To sum up the current viewpoint and opinion:
I have BUY opinions for:
- SPDR S&P Bank ETF (KBE) between $48.11 - $49.39/$50.00. Update 07/08: Banks are taking it on the chin today along with the broader market and lower interest rates. I am looking for some time to pass to see if this emotionally charged phenomenon is short lived. Always use a stop loss level that caters to your individual risk tolerance.
- Defiance Quantum ETF (QTUM) between $44.00 - $49.50. Update 07/08: We have a pullback to approximately $48.14 today here. Consider using a pullback to get long, if you believe the broader market selloff will be short lived. This one wants to break $50.00 ultimately - it is close. This is a play in automation, robotics, and AI. Try to get it on a pullback instead of buying the very top of the range. Always use a stop loss level that caters to your individual risk tolerance.
- Amplify Transformational Data Sharing ETF (BLOK) between the 200-day moving average and $40.00 200-Day Moving Average is currently $41.34Update 07/08:Waiting for pullbacks, still. Bitcoin is lower hard today, but I would only approach this near the 200-day moving average and a large flush in crypto. Wait for the pullback. Always use a stop loss level that caters to your individual risk tolerance.
- Invesco MSCI Sustainable Future ETF (ERTH) between $65 and $66. Update 07/08: Here we are trading near $66.00. This is a good play with the current administration and has been good to us so far. Always use a stop loss level that caters to your individual risk tolerance.
- Invesco Exchange-Traded Fund Trust - S&P SmallCap 600 Pure Value ETF (RZV) on pullbacks. Update 07/08: Taking some heat here with the small-caps being out of favor prior to today and now today’s broader pullback since the entry of $93.88. Consider using today’s pullback to get long, if you are not already. Always use a stop loss level that caters to your individual risk tolerance.
- iShares Global Timber & Forestry ETF (WOOD) Initial buy idea zone between $79.07 and the 200-day moving average ($80.94 as of 07/01). Update 7/08: No change in outlook here and this one has held up very nicely. Look to add the 2nd tranche between $81.24 (200-day SMA) and $80.00. Always use a stop loss level that caters to your individual risk tolerance.
- Invesco Solar ETF (TAN) Update 07/08: Down with the broader market and a break below the 200-day MA. If you have been following along, this is a favorite for a long-term holding in the current environment. It has been good to us and consider buying pullbacks if not already on board. Always use a stop loss level that caters to your individual risk tolerance.

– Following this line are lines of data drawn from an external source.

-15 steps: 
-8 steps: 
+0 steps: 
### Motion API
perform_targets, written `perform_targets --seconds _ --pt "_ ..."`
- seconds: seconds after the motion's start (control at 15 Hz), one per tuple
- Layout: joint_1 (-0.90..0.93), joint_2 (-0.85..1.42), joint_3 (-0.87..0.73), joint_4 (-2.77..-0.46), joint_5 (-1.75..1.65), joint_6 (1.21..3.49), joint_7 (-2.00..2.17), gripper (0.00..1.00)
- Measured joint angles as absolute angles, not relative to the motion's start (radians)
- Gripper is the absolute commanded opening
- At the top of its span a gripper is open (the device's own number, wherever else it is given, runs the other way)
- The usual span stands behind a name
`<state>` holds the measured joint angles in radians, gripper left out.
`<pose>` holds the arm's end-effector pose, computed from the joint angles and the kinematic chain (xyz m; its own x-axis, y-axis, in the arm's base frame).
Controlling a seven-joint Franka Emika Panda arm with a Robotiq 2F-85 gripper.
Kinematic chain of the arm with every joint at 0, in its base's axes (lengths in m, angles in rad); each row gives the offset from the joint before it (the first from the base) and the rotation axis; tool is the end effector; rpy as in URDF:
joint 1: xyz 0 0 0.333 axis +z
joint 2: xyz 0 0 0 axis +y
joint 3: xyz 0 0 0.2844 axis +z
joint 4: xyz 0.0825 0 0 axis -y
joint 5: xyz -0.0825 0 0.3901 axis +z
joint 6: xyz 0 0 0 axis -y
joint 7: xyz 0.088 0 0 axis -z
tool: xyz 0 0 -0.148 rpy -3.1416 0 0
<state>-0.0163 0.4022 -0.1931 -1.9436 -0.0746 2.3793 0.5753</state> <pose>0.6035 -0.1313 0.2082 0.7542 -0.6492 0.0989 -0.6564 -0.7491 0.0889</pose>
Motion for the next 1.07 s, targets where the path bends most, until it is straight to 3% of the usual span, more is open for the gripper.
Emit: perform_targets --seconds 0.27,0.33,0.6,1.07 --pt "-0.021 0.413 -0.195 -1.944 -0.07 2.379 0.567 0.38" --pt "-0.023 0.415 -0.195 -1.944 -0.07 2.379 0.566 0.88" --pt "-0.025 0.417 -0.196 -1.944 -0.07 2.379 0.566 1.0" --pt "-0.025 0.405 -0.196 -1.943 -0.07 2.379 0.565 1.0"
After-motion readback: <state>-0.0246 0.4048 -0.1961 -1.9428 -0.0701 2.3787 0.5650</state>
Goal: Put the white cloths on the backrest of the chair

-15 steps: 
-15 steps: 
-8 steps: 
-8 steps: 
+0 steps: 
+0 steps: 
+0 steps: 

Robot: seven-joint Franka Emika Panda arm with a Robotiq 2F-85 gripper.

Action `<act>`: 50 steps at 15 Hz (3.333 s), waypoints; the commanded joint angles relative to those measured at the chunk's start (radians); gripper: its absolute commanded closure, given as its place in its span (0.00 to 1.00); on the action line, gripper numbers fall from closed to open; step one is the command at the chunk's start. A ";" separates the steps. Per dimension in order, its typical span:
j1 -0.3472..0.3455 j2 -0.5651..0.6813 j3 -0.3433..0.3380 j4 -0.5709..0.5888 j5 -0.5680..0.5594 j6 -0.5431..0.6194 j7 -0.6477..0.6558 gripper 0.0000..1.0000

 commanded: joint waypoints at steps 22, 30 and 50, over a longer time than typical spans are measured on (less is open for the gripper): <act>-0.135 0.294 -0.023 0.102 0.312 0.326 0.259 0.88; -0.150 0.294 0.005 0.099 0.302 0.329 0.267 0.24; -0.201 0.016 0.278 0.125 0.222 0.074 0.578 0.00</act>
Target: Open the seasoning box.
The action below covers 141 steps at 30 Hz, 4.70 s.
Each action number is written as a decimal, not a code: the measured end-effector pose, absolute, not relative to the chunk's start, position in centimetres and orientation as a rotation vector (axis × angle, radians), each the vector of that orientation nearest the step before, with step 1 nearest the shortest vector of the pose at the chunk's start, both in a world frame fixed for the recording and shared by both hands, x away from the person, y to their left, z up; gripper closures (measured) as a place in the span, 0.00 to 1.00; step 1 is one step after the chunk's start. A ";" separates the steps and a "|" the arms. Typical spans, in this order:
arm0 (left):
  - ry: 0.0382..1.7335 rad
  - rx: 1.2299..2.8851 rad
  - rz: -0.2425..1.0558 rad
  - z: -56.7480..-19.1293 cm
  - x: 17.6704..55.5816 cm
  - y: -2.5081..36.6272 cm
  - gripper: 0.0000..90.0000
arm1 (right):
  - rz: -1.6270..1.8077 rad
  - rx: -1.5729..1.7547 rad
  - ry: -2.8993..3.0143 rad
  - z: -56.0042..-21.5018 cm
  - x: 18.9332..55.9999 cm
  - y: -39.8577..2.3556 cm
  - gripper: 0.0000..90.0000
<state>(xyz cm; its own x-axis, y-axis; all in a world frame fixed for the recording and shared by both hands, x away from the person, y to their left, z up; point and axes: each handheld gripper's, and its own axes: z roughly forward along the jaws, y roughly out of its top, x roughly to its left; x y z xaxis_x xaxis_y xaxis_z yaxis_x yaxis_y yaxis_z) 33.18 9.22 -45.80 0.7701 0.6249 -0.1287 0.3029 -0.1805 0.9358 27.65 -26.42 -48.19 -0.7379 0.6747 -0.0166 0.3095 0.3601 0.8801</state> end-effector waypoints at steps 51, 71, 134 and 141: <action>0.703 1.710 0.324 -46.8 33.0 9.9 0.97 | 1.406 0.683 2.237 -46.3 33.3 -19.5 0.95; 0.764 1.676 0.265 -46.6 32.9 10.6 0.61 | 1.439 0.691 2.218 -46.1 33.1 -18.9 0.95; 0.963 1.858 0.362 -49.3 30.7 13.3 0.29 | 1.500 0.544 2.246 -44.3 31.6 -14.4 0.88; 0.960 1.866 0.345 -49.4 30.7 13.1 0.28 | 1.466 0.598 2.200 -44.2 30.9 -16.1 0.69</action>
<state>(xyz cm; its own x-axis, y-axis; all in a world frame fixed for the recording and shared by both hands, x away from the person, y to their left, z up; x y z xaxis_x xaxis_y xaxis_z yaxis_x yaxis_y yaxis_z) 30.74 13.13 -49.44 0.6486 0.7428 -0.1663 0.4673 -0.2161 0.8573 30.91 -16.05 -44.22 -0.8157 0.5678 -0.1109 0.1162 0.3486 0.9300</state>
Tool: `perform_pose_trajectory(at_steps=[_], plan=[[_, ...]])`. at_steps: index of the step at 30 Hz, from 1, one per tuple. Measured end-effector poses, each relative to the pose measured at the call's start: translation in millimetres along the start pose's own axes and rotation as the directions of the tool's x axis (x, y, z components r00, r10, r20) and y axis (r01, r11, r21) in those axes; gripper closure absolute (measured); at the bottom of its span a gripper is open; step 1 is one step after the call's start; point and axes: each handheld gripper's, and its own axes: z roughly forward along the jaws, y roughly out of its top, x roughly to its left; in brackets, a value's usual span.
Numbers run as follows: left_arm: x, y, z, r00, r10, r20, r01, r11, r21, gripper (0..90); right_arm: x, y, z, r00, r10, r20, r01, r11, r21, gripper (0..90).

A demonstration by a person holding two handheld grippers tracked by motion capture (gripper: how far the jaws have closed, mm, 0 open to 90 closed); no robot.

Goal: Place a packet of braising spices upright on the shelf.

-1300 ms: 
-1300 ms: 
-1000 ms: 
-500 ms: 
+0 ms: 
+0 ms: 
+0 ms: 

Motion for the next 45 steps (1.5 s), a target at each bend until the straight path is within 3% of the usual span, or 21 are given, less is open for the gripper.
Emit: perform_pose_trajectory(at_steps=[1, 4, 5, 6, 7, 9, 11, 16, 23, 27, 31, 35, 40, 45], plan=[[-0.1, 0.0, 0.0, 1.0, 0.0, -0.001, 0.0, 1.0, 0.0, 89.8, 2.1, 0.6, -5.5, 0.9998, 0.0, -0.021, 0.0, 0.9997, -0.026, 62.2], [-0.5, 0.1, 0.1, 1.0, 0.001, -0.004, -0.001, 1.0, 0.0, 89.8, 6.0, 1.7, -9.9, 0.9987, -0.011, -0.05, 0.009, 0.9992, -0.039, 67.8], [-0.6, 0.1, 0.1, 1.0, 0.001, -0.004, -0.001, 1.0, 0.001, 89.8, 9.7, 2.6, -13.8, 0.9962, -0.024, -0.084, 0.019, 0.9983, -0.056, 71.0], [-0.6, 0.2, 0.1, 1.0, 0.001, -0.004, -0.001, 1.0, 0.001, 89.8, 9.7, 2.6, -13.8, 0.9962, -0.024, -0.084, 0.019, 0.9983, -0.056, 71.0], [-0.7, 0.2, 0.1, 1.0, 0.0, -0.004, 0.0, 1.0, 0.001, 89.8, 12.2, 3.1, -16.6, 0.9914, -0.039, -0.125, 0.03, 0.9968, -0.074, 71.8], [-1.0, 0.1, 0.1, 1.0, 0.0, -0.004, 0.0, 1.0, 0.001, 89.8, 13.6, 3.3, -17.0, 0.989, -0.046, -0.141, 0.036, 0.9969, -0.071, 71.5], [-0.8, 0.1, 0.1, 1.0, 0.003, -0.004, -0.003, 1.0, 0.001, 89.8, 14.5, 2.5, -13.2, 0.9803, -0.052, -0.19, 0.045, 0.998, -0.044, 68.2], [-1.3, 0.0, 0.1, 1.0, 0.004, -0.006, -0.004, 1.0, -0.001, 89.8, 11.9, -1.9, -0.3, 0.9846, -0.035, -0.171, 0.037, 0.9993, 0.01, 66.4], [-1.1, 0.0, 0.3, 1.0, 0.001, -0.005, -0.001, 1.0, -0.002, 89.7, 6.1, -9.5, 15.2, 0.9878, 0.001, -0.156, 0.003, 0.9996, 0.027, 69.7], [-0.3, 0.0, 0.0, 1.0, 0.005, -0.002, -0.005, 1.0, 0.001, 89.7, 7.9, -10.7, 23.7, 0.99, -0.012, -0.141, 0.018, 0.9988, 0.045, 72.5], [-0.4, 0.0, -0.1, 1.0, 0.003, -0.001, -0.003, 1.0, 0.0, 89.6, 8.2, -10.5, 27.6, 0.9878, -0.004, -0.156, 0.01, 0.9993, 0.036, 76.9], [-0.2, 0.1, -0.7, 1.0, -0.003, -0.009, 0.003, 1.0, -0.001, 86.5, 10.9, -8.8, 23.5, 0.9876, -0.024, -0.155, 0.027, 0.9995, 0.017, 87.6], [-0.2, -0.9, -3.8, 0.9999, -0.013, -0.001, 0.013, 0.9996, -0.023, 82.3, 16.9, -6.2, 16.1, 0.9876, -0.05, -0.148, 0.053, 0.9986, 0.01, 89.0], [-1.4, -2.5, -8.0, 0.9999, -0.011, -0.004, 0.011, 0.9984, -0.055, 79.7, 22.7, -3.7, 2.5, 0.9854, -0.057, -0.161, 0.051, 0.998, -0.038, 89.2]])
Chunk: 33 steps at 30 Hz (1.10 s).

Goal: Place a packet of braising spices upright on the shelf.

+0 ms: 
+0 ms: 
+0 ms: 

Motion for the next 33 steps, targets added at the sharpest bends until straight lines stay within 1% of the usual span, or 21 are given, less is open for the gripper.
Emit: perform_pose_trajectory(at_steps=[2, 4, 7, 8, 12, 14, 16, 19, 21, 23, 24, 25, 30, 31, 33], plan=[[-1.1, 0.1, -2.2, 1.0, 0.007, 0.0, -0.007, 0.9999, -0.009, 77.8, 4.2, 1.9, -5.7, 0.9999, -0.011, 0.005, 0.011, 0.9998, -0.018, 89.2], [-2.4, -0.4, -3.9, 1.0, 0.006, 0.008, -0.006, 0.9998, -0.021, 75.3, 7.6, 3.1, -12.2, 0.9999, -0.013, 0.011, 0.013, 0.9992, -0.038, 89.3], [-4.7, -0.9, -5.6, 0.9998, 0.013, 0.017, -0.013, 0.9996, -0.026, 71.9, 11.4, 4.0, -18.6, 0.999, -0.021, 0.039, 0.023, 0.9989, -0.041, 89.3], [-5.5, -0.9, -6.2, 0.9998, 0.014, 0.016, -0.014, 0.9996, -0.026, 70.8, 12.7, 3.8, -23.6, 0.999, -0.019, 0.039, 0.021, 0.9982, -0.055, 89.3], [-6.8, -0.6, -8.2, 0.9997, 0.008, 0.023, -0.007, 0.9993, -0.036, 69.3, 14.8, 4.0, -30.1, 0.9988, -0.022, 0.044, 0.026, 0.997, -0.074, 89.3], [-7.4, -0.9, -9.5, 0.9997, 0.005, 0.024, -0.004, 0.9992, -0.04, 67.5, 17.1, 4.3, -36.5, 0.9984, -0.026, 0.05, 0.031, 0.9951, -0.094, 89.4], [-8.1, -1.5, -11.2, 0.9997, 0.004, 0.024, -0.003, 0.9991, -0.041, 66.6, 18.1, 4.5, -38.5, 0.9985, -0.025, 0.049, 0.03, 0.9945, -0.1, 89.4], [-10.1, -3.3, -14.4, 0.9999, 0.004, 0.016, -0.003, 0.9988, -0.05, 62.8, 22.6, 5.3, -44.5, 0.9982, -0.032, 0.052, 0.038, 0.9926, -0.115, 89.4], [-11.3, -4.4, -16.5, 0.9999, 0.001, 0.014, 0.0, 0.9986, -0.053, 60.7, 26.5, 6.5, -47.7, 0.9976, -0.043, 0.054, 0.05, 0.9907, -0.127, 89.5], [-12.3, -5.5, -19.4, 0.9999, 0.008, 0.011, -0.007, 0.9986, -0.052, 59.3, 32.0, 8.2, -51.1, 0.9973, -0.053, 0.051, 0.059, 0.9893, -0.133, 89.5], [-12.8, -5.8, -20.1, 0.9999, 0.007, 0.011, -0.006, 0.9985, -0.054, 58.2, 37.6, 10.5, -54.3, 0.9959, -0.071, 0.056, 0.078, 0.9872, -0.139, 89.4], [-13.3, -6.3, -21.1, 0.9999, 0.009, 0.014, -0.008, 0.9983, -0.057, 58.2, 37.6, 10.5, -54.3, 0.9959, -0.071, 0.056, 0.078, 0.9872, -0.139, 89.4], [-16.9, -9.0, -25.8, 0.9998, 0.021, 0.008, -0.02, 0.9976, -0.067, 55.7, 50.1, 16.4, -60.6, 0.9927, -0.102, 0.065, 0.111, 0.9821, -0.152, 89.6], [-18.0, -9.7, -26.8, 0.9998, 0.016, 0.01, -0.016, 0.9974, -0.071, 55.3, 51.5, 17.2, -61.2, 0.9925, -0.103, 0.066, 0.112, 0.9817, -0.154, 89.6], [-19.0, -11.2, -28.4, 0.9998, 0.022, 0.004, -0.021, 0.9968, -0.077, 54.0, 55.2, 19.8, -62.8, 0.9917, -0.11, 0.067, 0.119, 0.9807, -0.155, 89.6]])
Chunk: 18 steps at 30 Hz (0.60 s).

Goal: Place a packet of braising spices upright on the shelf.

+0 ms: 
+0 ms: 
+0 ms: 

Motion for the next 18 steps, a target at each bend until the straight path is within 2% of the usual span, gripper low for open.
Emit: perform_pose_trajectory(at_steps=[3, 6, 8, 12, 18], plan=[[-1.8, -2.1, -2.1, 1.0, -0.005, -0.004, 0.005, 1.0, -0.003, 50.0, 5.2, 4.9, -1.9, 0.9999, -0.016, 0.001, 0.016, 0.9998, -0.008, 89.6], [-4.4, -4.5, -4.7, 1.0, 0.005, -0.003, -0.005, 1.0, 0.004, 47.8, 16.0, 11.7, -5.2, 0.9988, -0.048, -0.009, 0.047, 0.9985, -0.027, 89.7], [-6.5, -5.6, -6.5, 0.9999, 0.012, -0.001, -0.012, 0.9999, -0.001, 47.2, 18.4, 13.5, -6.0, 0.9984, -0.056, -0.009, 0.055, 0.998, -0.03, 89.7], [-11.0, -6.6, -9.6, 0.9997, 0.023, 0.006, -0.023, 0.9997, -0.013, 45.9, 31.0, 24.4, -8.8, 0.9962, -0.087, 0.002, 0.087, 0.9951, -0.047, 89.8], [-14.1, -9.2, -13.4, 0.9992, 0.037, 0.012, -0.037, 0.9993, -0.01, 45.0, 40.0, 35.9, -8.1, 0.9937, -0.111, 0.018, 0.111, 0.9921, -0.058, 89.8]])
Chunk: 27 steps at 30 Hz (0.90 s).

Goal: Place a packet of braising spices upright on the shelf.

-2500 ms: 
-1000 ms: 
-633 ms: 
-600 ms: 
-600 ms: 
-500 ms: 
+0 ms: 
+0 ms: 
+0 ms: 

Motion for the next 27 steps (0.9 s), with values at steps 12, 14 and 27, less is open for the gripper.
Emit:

- First Trust NASDAQ Clean Edge Smart Grid Infrastructure Index Fund (GRID). Update 07/08: No change to outlook, it has been good to us. Hold longs and consider a pullback to $90 level for potential entries if not already long. I like this one for a longer term-swing trade or longer-term holding. Always use a stop loss level that caters to your individual risk tolerance.
I have SELL opinions for:
- iShares 20 Plus Year Treasury Bond ETF (TLT) when $TNX trades 1.291% or at the 200-day moving average of TLT ($148.47) / $147.75 - $148.47. Update 07/08: see above for today’s viewpoint. Always use a stop loss level that caters to your individual risk tolerance.
I have a HOLD opinion for:
Thanks for reading today’s Stock Trading Alert. Let’s stay unemotional and disciplined on days like today, while keeping a watchful eye on the markets we are monitoring. Have a great day!